Sur les conclusions tendant à l'application de l'article L. 761-1 du code de justice administrative :

Considérant que M. A a obtenu le bénéfice de l'aide juridictionnelle totale ; qu'ainsi, son avocat peut se prévaloir de l'article L. 761-1 du code de justice administrative et du deuxième alinéa de l'article 37 de la loi du 10 juillet 1991 ; qu'il y a lieu, dans les circonstances de l'espèce, et sous réserve que Me Mayet, avocat de M. A, renonce à percevoir la somme correspondant à la part contributive de l'Etat, de mettre à la charge de l'Etat la somme de 1 500 euros que l'avocat demande à ce titre ;
 

DECIDE :
 

Article 1er : L'arrêté du 22 novembre 2005 par lequel le préfet de la Seine-Saint-Denis a prononcé l'hospitalisation d'office de M. A et le jugement n° 0705095-0705101- 0705109-0708061-0708064 en date du 12 octobre 2010 du Tribunal administratif de Cergy-Pontoise, en ce qu'il a rejeté sa demande tendant à l'annulation dudit arrêté, sont annulés.
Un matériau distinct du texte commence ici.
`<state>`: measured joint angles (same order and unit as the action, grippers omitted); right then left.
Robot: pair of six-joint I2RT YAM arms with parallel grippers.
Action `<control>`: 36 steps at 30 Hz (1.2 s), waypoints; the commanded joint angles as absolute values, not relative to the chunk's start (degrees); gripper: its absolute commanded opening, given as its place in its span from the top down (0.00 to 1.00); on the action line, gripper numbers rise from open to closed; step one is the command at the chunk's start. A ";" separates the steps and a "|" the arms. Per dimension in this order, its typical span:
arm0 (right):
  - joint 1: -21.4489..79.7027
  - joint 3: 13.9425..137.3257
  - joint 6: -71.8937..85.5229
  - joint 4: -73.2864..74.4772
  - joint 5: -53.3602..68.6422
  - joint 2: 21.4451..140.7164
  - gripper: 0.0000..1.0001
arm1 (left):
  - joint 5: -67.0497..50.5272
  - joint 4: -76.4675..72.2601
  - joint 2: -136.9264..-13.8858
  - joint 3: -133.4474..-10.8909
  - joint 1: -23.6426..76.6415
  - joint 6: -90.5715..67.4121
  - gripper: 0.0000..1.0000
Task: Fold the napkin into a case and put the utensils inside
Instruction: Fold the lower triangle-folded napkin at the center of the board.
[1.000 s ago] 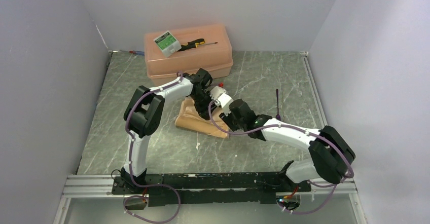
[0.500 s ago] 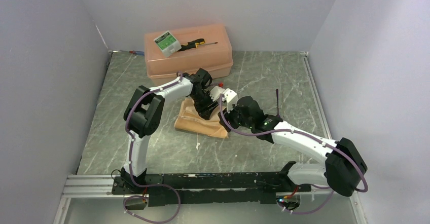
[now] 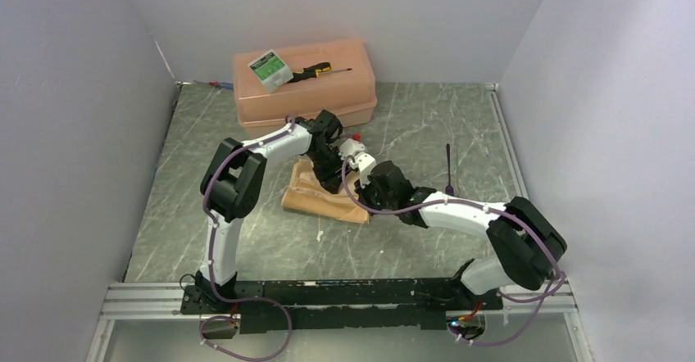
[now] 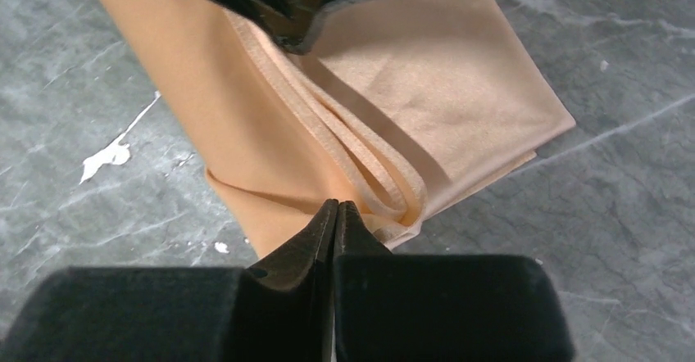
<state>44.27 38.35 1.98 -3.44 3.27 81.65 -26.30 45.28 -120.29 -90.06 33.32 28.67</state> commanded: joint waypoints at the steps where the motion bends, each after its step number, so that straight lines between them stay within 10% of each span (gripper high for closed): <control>1: 42.55 37.36 5.23 -9.82 0.41 82.43 0.98 | -27.42 46.83 -120.90 -91.76 32.96 28.59 0.48; 21: 40.68 34.63 12.35 -6.59 -2.55 85.62 1.00 | -31.15 55.75 -115.30 -101.52 28.49 27.12 0.26; 36: 40.65 36.58 16.53 -2.12 0.73 82.55 0.97 | -28.86 56.41 -102.48 -77.11 18.99 27.84 0.33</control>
Article 2 : L'Etat versera, en application des dispositions du deuxième alinéa de l'article 37 de la loi du 10 juillet 1991, une somme de 1 500 euros à Me Mayet, avocat de M. A, sous réserve que celui-ci renonce à percevoir la somme correspondant à la part contributive de l'Etat à l'aide juridictionnelle.

Article 3 : Le surplus des conclusions de la requête de M. A est rejeté.